WHAT YOU ARE ASKED TO DO: Identify each line below containing the string "please" and copy it.

(Stored entries)
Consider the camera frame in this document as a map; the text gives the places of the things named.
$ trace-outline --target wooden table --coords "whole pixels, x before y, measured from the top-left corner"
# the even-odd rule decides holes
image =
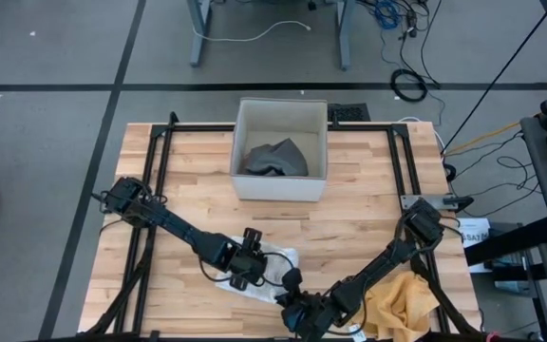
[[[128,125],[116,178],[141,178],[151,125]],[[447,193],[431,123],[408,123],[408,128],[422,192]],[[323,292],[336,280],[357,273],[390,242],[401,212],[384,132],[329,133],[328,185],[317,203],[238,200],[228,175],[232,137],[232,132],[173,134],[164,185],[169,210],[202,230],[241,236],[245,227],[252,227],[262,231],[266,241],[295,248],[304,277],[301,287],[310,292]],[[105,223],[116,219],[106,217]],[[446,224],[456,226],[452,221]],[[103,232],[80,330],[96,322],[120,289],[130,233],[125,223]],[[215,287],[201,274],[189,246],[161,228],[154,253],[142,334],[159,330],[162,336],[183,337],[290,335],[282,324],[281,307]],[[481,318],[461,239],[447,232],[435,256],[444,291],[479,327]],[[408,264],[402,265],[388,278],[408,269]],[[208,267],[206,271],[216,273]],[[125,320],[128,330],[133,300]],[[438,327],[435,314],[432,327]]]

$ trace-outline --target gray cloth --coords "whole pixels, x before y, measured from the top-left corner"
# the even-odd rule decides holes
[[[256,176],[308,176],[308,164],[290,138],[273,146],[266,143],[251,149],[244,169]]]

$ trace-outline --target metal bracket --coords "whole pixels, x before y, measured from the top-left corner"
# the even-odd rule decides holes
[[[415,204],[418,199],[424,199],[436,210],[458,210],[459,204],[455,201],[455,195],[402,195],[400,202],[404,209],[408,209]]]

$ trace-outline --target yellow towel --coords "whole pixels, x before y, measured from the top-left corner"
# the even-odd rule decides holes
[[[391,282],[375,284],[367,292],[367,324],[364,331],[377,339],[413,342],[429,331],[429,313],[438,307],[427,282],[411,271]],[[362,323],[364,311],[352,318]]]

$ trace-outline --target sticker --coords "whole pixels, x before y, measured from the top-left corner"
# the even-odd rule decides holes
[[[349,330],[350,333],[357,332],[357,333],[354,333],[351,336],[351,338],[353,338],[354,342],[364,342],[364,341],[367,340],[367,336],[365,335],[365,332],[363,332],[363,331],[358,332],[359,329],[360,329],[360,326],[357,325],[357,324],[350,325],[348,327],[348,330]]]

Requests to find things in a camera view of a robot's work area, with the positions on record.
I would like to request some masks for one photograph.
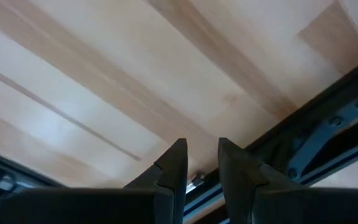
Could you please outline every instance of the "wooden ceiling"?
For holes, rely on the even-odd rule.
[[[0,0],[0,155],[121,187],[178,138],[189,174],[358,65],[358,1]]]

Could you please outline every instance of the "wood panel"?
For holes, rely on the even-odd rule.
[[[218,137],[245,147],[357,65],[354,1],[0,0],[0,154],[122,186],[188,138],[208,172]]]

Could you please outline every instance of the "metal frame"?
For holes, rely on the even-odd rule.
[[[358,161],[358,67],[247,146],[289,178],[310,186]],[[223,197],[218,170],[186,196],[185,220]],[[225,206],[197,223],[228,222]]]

ANSWER AREA:
Could you please outline every instance of the "wooden ceiling"?
Could you please outline every instance of the "wood panel"?
Could you please outline every instance of the "metal frame"?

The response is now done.